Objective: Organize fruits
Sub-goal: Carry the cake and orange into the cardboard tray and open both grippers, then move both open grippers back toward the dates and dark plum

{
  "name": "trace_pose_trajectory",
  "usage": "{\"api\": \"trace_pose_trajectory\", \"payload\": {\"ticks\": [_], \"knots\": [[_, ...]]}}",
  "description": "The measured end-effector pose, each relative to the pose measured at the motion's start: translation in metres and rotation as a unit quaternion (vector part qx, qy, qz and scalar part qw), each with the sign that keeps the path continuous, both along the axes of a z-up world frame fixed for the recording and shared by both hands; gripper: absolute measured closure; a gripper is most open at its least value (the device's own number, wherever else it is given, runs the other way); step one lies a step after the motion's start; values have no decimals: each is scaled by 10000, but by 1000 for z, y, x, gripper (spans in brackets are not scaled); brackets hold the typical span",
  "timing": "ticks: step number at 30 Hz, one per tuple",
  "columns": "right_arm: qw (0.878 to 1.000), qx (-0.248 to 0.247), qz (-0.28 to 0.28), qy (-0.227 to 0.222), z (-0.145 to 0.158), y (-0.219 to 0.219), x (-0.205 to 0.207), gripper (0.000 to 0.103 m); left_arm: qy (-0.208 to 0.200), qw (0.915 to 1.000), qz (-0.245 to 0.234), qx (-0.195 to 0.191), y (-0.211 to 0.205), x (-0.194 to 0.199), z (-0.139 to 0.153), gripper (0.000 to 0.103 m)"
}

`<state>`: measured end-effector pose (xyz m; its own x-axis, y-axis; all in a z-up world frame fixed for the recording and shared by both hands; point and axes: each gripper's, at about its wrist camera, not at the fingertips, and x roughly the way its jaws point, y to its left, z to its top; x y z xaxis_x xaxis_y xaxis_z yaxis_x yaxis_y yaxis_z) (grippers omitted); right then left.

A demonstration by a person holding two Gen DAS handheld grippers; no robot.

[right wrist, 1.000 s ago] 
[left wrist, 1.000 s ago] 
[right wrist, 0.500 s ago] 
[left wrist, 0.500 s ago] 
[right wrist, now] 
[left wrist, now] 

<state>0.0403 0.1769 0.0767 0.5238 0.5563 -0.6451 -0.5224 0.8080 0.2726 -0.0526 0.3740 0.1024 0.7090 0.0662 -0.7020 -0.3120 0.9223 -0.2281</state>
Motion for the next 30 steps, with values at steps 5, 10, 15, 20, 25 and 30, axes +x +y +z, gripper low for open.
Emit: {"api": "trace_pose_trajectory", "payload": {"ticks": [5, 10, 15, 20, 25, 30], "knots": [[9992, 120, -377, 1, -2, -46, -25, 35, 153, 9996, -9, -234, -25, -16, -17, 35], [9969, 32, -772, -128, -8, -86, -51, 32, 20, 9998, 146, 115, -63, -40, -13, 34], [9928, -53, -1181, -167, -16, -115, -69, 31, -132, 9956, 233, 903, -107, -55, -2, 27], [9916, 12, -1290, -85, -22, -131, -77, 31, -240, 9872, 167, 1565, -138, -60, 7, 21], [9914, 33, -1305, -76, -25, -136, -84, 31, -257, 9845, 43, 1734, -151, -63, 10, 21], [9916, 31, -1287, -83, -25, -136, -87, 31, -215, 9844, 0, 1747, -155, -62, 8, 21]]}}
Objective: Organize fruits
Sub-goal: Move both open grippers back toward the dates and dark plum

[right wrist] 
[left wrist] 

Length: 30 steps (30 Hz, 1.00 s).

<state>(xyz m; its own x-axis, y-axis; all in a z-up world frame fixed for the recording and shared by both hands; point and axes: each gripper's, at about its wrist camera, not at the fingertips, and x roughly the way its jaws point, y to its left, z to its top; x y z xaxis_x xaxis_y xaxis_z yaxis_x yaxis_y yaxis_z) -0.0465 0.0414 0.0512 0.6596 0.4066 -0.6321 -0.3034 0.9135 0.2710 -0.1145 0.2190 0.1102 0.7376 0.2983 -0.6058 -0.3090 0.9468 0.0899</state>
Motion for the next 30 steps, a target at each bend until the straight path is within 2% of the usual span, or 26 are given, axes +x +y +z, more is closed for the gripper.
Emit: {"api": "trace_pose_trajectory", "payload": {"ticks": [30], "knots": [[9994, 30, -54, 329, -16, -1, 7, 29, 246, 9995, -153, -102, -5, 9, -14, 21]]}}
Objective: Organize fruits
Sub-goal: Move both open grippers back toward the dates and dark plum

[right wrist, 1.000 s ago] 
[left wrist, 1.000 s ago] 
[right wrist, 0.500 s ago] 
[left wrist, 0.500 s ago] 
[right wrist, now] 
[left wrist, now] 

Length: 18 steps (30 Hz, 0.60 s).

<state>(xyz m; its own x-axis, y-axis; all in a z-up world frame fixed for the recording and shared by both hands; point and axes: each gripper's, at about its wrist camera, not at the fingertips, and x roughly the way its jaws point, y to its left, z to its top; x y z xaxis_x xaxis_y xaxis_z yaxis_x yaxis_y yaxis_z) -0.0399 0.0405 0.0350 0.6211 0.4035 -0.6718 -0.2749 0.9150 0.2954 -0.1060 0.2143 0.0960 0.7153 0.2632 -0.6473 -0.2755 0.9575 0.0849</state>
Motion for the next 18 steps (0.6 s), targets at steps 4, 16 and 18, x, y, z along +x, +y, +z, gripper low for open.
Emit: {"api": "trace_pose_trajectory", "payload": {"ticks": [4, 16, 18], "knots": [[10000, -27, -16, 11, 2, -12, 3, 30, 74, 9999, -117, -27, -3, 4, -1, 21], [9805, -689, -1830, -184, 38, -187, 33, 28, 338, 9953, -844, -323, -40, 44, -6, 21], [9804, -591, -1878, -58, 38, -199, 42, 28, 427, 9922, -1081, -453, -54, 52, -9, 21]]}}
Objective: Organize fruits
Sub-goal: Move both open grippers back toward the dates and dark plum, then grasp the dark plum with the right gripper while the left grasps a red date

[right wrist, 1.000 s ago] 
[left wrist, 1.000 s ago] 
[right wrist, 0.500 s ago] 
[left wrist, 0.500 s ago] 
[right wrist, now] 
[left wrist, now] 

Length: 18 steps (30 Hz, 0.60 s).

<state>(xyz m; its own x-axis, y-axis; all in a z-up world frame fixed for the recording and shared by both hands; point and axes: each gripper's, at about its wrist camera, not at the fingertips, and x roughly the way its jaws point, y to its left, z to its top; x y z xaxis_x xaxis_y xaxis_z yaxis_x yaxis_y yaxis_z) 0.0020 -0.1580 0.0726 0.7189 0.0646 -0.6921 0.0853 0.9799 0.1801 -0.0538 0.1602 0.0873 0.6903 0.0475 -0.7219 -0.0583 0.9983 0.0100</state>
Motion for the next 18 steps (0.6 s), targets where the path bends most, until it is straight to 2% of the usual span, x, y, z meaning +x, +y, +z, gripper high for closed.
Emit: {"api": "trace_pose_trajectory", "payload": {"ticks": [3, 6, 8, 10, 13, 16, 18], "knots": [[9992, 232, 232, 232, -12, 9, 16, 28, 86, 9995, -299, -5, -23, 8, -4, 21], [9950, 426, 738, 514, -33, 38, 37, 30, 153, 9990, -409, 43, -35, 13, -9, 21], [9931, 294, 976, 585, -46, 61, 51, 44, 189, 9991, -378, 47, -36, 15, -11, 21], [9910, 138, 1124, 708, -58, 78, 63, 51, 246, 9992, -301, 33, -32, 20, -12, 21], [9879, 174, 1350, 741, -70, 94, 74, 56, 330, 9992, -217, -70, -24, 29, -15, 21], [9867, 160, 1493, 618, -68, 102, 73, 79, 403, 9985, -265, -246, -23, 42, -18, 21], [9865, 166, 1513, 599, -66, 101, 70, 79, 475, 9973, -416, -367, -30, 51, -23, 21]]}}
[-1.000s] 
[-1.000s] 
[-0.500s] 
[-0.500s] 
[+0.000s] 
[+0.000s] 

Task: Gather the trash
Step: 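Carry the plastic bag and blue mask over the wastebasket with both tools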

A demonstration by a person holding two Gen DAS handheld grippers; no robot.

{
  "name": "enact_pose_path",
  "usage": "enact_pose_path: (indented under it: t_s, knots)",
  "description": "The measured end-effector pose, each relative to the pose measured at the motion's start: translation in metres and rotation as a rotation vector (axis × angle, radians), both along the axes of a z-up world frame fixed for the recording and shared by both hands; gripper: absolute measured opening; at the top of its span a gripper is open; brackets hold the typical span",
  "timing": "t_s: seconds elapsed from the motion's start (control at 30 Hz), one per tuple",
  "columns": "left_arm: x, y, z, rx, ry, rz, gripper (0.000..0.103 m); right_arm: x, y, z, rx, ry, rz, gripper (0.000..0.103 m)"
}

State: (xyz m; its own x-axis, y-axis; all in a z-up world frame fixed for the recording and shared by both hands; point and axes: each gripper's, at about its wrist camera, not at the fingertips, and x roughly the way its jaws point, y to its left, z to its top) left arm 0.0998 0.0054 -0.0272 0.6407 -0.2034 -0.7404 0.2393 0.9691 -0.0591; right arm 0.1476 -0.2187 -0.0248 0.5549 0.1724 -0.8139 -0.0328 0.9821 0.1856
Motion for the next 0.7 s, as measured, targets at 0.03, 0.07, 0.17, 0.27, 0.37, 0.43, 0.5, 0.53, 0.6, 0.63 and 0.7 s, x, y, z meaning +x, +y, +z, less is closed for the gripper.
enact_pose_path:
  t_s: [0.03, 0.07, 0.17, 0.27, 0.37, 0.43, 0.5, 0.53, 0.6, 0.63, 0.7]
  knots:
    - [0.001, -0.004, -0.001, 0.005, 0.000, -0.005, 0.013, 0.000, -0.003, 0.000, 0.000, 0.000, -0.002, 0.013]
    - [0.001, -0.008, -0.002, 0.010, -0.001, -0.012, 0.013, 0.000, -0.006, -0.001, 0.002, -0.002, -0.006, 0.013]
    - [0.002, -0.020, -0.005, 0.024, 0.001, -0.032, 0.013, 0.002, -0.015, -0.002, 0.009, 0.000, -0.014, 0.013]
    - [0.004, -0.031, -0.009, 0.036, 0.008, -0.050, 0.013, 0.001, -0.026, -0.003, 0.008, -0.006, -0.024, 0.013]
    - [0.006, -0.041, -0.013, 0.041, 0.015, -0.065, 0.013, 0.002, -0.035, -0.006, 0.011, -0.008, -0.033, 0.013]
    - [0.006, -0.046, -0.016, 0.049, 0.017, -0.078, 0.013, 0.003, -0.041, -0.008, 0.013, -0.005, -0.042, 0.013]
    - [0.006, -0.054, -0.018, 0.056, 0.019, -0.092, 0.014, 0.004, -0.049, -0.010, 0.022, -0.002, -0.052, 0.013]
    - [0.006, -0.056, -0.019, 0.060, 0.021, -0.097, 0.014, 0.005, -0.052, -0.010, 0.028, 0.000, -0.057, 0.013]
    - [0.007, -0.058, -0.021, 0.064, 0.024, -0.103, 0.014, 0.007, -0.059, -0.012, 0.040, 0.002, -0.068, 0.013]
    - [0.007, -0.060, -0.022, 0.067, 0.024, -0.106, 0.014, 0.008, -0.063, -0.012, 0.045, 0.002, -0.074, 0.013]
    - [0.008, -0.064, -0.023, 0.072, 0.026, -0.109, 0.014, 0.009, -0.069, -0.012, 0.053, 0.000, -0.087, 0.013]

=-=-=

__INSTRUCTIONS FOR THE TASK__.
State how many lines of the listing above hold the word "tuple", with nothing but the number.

__ANSWER__.
2